## [WHAT THE TASK REQUIRES]
Write out, please, the lines from the beginning of the material to the line with "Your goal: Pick", including both ends and nothing else.
......
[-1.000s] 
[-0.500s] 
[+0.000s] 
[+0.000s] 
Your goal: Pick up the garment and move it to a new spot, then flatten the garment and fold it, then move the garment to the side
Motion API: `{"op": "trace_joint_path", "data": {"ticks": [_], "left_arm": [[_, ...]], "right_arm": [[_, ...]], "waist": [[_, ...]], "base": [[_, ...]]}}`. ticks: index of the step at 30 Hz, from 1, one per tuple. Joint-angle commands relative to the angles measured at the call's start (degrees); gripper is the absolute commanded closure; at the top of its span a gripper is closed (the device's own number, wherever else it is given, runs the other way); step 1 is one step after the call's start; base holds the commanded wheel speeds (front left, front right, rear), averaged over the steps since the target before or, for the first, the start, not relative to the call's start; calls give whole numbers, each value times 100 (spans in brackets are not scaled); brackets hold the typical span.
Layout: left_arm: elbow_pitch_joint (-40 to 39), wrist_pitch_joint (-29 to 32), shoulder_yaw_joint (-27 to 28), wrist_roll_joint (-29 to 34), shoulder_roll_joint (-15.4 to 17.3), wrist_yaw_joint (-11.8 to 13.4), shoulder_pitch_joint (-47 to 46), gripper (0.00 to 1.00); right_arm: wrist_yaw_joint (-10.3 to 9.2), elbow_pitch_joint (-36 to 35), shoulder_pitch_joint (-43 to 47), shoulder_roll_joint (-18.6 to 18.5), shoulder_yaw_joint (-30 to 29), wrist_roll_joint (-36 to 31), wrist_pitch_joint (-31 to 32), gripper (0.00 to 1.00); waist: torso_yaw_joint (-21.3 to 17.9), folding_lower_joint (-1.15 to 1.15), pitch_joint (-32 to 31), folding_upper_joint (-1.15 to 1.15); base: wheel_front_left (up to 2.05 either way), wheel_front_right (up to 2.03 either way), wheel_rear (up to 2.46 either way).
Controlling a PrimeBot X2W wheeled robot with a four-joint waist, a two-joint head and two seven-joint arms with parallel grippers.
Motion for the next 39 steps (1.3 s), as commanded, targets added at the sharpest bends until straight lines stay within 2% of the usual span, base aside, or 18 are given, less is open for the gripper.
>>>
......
## [RESPONSE BELOW]
[-1.000s] 
[-0.500s] 
[+0.000s] 
[+0.000s] 
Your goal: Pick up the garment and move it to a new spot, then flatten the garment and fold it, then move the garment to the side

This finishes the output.